ASYLUM SEEKERS OUT OF PRISON

The Prison Reform Trust welcomes the Home Secretary’s commitment to remove all asylum seekers from unadapted  prison accommodation within four months. In his complete review of the asylum system he should consider dispensing with the use of detention altogether.

PRT is currently engaged in a study of the conditions for, and treatment of, asylum seekers in prison and other custodial settings.  Interviews with over 50 asylum seekers in custody and meetings with groups and officials, have revealed overwhelming levels of distress. 

The experience of detention itself is painful, regardless of whether in a prison or a detention centre.  One asylum seeker interviewed by PRT in prison said:

“If I did a crime, I’d accept this place.  But I’m not accused of a crime.  There’s 23 hour lock up.  I feel like an animal.  In the cell I feel like a dead man, like I’ve been destroyed.”


Key recommendations from the interim findings include

• The detention of asylum seekers should be avoided at all costs.  As stated by the government, detention should only be used at the end of the asylum process, prior to removal, and where there is a definite (not assumed) risk of absconding.

• Take all asylum seekers out of prison accommodation by an agreed date with no extensions to that date.

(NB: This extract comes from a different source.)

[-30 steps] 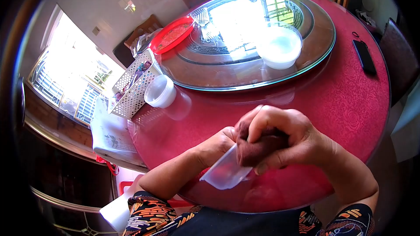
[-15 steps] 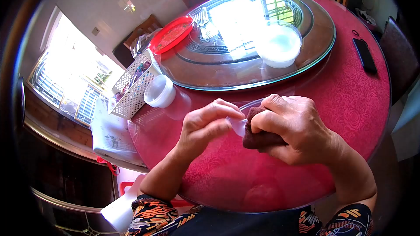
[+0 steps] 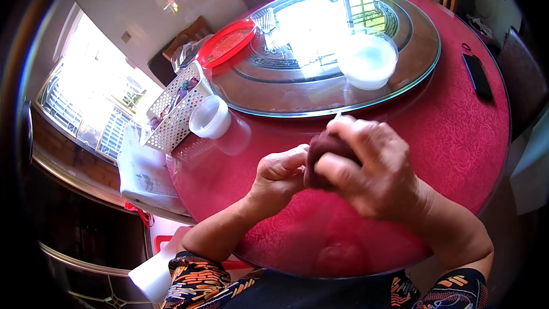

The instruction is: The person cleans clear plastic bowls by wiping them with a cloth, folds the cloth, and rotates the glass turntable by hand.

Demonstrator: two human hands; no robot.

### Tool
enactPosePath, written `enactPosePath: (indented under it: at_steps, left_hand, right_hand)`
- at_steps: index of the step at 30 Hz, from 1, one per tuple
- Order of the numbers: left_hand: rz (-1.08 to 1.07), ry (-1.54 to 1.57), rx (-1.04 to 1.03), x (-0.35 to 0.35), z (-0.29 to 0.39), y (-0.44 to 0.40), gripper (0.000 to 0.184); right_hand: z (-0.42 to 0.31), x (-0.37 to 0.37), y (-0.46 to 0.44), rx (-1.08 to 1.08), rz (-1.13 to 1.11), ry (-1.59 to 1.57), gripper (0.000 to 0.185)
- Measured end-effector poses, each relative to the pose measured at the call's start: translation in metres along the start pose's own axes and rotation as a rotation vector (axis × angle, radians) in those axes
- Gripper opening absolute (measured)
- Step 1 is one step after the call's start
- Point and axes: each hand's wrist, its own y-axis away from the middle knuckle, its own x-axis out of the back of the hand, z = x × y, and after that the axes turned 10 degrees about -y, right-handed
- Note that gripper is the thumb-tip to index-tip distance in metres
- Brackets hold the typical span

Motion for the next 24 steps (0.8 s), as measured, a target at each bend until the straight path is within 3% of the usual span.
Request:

• Local prisons should never be used for the detention of asylum seekers who have committed no crime, and have not been charged with or convicted of any crime.


• Any decision to detain, in accordance with international human rights obligations, should be subject to proper and independent judicial oversight.

• The Bail provisions of the Immigration and Asylum Act 1999 should  be implemented as soon as possible.

• Detention centre rules should apply in any setting where asylum seekers are currently held.


Speaking today, Juliet Lyon, the director of the Prison Reform Trust.

“For a so-called civilized country, in our treatment of asylum seekers, we have behaved in a profoundly uncivilized way.  There has been no justice or fairness in imprisoning people without trial, or in holding people under restrictive remand conditions when they are not in fact on remand.  The practice of imprisoning asylum seekers places an unacceptable strain on a public service already stretched to breaking point by prison overcrowding.”